Hi, I am using the
Trainer class to perform masked language modeling with a pretrained Bert checkpoint (fine-tune on own domain). I’m using the official
run_language_modeling.py script from
https://github.com/huggingface/transformers/tree/master/examples/language-modeling. I merely changed it to use a different dataset implementation, as the default ones load the full data into memory. But
__getitem__ works the same, returning a token-id converted sequence at a time, so this should not matter.
Even when setting the mlm probability to something ridiculous like
0.999, this is what I observe:
The loss becomes zero rather quickly (full dataset would be 40k training steps)
This is the command I’m using, working on google cloud.
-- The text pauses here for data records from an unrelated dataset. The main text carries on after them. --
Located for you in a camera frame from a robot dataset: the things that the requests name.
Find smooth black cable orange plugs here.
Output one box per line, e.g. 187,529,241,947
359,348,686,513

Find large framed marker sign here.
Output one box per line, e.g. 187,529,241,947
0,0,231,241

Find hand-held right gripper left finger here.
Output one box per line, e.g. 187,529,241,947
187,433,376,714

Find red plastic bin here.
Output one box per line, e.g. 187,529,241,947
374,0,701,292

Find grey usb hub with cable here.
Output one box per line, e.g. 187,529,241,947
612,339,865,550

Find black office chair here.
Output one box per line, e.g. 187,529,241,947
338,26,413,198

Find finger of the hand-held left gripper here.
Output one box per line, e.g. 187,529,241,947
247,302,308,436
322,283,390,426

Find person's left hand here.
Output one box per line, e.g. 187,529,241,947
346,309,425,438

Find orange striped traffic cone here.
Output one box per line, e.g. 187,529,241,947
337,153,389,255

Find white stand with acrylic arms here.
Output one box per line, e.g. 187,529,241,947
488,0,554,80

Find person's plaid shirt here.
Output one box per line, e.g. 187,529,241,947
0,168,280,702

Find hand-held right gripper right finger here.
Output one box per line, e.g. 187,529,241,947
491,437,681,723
python3 xla_spawn.py --num_cores=8 train_mlm.py \ --output_dir=real_runs/6 \ --model_type=bert \ --model_name_or_path=Rostlab/prot_bert \ --do_train \ --train_data_file=/home/preprocessed_allorgs_alllengths.txt \ --mlm \ --line_by_line \ --block_size 512 \ --max_steps 30000 \ --out_of_core \ --logging_steps 20 \ --learning_rate 0.00001 \ --per_device_train_batch_size 20 \ --lazy \ --run_name high_mlm_prob \ --save_steps 2000 \ --warmup_steps 2666 \ --weight_decay 0.01 \ --mlm_probability=0.9999
run_language_modeling.py with a custom dataset class,
--lazy is an arg for that dataset. The rest is default, didn’t change anything about it.)
Am I missing something with regards to the setup? This just seems wrong in general, and not an issue with the dataset.